All of the above is not to say we won’t continue to make progress or there isn’t still work to be done in this important field. In fact, I see at least four areas, somewhat interrelated, where developments are either under way or are needed: implementation, foundations, higher level abstractions, and higher level interfaces.

Implementation

In some ways the message of this book can be summed up very simply:

Let’s implement the relational model!

To elaborate: First of all, I think it’s clear from the body of the book that it’s being extremely charitable to SQL to describe it as a relational language. It follows that SQL products can be considered relational only to a first approximation. The truth is, the relational model has never been properly implemented in commercial form (at least, not in any mainstream product), and users have never really enjoyed the benefits that a truly relational product would bring. Indeed, that’s one of the reasons why I wrote this book, and it’s also one of the reasons why Hugh Darwen and I have been working for so long on The Third Manifesto. The Third Manifesto—the Manifesto for short—is a formal proposal for a solid foundation for future DBMSs. And it goes without saying that what it really does, in as careful and precise a manner as the authors are capable of, is define the relational model and spell out some of the implications of that definition. (It also goes into a great deal of detail on the impact of type theory on that model; in particular, it proposes a comprehensive model of type inheritance as a logical consequence of that type theory.)

So we’d really like to see the ideas of the Manifesto implemented properly in commercial form (“we” here meaning, primarily, Hugh Darwen and myself).[186] We believe such an implementation would serve as a solid basis on which to build so many other things—for example, “object/relational” DBMSs; spatiotemporal DBMSs; DBMSs used in connection with the World Wide Web; and “rule engines” (also known as “business logic servers”), which some see as the next generation of general purpose DBMS products. We further believe we would then have the right framework for supporting the other items that are suggested below as also being desirable. Personally, in fact, I would go further; I would suggest that trying to implement those items in any other kind of framework is likely to prove more difficult than doing it right. To quote the well known mathematician Gregory Chudnovsky: “If you do it the stupid way, you will have to do it again” (from an article in The New York Times, December 24th, 1997).

Foundations

There’s still much interesting work to be done on theoretical foundations (in other words, it’s certainly not the case that all of the foundation problems have been solved). Here are three examples:

  • Let rx be some relational expression. By definition, the relation r denoted by rx satisfies a constraint rc that’s derived from the constraints satisfied by the relations in terms of which rx is expressed. To what extent can the process of determining that constraint rc be mechanized?

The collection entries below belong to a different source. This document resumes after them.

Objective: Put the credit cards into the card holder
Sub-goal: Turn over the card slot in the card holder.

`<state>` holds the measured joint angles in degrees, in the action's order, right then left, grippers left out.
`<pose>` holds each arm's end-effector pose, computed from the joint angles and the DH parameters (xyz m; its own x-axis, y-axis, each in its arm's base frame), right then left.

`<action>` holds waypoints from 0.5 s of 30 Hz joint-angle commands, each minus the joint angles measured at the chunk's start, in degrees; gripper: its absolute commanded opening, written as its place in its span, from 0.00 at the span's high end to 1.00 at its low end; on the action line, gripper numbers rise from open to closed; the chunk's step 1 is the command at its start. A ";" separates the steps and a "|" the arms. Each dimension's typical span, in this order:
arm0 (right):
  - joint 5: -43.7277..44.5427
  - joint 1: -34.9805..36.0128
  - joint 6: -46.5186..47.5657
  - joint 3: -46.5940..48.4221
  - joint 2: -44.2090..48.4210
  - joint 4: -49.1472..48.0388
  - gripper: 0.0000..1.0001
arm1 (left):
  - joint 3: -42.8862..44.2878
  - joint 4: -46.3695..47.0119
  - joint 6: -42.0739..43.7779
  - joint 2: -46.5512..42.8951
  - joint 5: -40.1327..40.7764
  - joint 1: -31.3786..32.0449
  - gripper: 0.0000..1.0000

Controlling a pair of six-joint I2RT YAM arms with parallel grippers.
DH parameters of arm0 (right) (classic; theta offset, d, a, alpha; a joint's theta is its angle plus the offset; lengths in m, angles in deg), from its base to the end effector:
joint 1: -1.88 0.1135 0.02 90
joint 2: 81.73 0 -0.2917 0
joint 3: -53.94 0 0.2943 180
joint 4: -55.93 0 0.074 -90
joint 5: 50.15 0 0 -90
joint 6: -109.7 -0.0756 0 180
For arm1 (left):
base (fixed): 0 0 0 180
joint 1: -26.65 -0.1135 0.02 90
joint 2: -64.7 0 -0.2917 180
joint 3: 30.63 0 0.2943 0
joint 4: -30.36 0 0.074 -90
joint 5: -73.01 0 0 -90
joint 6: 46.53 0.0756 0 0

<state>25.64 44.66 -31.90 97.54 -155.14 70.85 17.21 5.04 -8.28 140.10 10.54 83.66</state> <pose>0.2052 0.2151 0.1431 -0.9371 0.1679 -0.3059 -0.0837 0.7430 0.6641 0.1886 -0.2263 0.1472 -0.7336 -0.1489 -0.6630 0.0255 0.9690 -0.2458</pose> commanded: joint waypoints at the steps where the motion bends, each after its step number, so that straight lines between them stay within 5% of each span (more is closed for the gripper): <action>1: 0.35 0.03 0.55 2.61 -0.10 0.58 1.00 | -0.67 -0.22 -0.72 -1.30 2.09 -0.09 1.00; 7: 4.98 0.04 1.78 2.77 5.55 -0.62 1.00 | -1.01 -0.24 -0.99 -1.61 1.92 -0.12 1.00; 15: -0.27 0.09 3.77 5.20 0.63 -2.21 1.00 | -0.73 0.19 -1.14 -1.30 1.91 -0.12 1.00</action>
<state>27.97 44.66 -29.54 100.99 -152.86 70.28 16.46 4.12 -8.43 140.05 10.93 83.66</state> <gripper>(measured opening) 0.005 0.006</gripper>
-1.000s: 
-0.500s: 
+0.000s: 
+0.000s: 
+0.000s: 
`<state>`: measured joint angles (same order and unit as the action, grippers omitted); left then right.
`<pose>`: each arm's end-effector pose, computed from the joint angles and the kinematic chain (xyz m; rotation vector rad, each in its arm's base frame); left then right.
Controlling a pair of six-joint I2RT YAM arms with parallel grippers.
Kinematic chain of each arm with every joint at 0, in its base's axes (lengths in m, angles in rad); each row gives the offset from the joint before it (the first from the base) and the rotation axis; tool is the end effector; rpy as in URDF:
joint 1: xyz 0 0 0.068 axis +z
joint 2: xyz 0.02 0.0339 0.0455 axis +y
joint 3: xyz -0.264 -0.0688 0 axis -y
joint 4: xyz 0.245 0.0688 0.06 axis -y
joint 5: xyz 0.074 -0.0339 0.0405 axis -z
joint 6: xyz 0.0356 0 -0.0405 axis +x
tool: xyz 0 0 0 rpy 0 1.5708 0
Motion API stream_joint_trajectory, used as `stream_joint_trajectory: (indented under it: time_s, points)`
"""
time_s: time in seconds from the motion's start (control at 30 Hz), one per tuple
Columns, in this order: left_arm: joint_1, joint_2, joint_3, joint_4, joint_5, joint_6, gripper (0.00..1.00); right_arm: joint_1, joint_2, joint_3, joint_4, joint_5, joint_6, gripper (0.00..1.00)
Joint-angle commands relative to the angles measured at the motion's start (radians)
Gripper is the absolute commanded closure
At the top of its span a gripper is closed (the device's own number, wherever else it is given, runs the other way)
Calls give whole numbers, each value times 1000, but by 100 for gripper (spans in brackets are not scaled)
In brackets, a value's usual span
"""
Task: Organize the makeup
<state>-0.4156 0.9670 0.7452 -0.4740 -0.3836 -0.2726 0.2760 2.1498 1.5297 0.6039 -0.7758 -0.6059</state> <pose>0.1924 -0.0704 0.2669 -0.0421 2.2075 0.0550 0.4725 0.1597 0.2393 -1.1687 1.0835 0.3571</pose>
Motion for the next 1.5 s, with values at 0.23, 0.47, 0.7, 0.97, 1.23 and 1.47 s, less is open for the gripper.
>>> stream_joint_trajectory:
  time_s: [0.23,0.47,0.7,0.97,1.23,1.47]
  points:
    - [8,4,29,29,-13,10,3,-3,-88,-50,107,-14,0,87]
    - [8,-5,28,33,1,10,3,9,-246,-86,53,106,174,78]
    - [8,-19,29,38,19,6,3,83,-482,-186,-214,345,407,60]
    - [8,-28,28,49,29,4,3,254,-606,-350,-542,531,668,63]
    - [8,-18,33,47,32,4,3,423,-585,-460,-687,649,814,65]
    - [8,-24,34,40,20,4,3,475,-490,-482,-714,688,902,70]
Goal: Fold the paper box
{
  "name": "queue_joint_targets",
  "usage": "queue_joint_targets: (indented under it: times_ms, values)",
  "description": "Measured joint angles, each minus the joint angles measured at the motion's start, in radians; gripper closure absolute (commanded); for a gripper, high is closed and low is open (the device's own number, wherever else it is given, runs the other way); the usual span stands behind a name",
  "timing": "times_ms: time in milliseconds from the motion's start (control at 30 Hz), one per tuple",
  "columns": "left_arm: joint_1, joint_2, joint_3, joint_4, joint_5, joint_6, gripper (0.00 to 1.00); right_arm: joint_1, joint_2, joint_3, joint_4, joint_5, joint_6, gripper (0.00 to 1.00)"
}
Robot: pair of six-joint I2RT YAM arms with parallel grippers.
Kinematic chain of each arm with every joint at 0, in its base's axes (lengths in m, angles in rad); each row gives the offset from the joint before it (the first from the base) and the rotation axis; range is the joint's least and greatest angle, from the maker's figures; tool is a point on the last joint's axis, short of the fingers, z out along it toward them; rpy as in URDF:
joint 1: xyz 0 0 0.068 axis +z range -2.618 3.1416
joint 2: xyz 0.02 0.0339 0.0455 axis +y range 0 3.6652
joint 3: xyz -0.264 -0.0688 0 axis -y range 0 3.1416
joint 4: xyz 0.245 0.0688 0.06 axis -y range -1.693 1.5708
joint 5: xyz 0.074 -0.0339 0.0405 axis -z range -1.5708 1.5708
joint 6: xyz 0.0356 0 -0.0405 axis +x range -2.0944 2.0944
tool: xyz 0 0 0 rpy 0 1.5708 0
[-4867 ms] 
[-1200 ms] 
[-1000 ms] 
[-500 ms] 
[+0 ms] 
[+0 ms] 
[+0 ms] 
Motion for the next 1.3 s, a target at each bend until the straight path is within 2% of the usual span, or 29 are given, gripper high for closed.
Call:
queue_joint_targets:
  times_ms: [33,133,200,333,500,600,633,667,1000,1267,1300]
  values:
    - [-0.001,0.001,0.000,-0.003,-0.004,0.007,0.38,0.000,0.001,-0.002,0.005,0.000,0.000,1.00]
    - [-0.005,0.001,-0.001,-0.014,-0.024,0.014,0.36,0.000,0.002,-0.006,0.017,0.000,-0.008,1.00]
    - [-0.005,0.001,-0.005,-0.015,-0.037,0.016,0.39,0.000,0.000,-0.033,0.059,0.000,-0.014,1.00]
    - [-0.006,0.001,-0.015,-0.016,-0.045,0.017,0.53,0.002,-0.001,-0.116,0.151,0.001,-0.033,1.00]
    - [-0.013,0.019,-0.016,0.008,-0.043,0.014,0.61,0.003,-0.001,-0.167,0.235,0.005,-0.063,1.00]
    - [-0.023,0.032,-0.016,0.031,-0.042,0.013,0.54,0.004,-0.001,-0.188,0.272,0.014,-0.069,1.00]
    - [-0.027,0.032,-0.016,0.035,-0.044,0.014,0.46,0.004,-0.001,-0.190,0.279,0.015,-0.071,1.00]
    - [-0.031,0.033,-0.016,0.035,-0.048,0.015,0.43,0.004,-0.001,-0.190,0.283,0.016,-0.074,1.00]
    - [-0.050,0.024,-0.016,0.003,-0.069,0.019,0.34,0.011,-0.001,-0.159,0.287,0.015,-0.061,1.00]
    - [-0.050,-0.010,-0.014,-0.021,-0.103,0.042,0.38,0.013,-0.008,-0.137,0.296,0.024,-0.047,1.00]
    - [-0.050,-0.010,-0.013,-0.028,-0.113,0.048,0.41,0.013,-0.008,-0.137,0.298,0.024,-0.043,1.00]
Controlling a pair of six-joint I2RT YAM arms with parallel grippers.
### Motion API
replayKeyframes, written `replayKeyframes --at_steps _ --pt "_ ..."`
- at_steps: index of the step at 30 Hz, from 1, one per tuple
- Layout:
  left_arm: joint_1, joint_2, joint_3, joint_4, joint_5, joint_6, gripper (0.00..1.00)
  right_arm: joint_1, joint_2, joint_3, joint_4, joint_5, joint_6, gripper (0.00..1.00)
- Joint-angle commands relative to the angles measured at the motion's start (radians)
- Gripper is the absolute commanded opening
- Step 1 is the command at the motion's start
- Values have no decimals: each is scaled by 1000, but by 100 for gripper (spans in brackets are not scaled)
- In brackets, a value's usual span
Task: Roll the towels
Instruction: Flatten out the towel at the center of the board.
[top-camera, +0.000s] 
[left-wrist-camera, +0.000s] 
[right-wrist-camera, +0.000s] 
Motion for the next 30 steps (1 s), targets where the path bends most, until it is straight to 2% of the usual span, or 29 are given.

  • Can we inject more science into the database design process? In particular, can we come up with a precise and operationally useful characterization of the notion of redundancy? Note: The book Normal Forms and All That Jazz: A Database Professional’s Guide to Database Design Theory (see Appendix G) offers some proposals in this connection.

  • Can we come up with a good way—that is, a way that’s robust, logically sound, and ergonomically satisfactory—of dealing with the “missing information” problem? Note: Appendix C of the present book offers some suggestions in this regard.

Higher Level Abstractions

One way we make progress in computer languages and applications is by raising the level of abstraction. For example, I pointed out in Chapter 5 that the familiar KEY and FOREIGN KEY specifications are really just shorthand for constraints that can be expressed more longwindedly using the general integrity features of any relationally complete language like Tutorial D. But those shorthands are useful: Quite apart from the fact that they save us some writing, they also serve to raise the level of abstraction, by allowing us to talk in terms of certain bundles of concepts that belong naturally together. In a sense, they make it easier to see the forest as well as the trees.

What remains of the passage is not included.